Start of Exercise data

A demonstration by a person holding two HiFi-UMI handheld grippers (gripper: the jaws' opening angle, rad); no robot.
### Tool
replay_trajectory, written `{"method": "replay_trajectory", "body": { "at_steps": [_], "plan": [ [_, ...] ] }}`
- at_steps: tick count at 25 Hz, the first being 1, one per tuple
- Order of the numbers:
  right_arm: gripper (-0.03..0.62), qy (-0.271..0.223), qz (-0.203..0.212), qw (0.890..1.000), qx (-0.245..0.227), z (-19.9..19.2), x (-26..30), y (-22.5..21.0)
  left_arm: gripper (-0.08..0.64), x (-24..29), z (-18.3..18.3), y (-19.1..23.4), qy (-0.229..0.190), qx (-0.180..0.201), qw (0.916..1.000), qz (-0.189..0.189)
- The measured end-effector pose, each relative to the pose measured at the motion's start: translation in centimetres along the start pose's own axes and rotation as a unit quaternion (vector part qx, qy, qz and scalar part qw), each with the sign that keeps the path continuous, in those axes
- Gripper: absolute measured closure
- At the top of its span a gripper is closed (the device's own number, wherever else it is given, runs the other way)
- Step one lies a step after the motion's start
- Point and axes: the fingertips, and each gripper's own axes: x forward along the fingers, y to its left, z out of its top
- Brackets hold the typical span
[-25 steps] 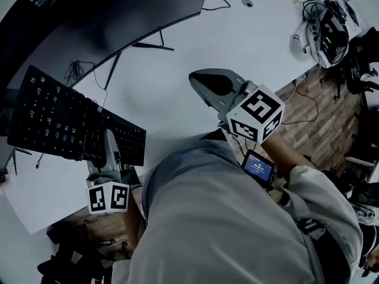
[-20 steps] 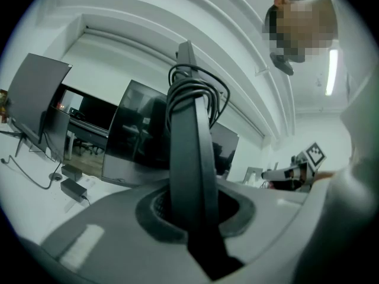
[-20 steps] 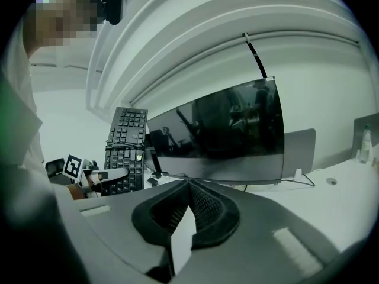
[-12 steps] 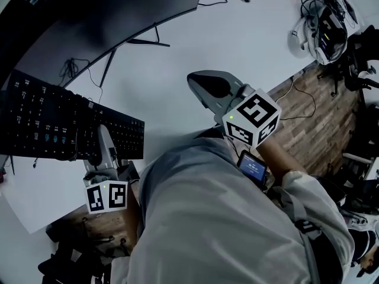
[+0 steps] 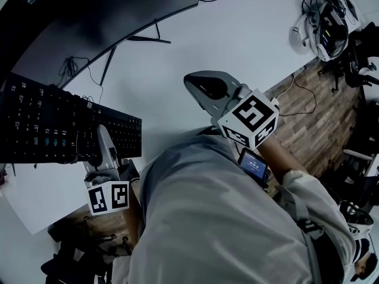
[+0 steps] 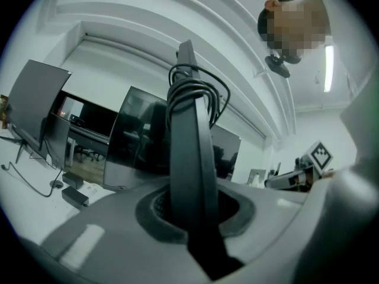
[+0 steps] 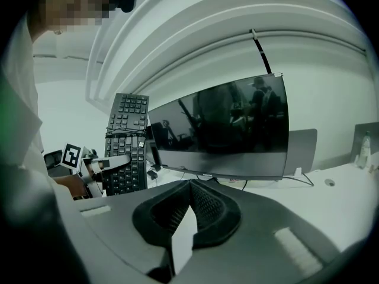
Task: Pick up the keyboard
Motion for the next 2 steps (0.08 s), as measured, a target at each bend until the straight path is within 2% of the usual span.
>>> {"method": "replay_trajectory", "body": {
  "at_steps": [2],
  "plan": [
    [0.600, 0.003, 0.000, 1.000, -0.001, -0.07, 0.22, -0.03, 0.560, 0.04, 0.08, 0.16, -0.001, 0.007, 1.0000, 0.003]
  ]
}}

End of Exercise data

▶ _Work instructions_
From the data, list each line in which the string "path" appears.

▶ _Written solution_
- The measured end-effector pose, each relative to the pose measured at the motion's start: translation in centimetres along the start pose's own axes and rotation as a unit quaternion (vector part qx, qy, qz and scalar part qw), each with the sign that keeps the path continuous, in those axes
Motion for the next 2 steps (0.08 s), as measured, a target at each bend until the straight path is within 2% of the usual span.

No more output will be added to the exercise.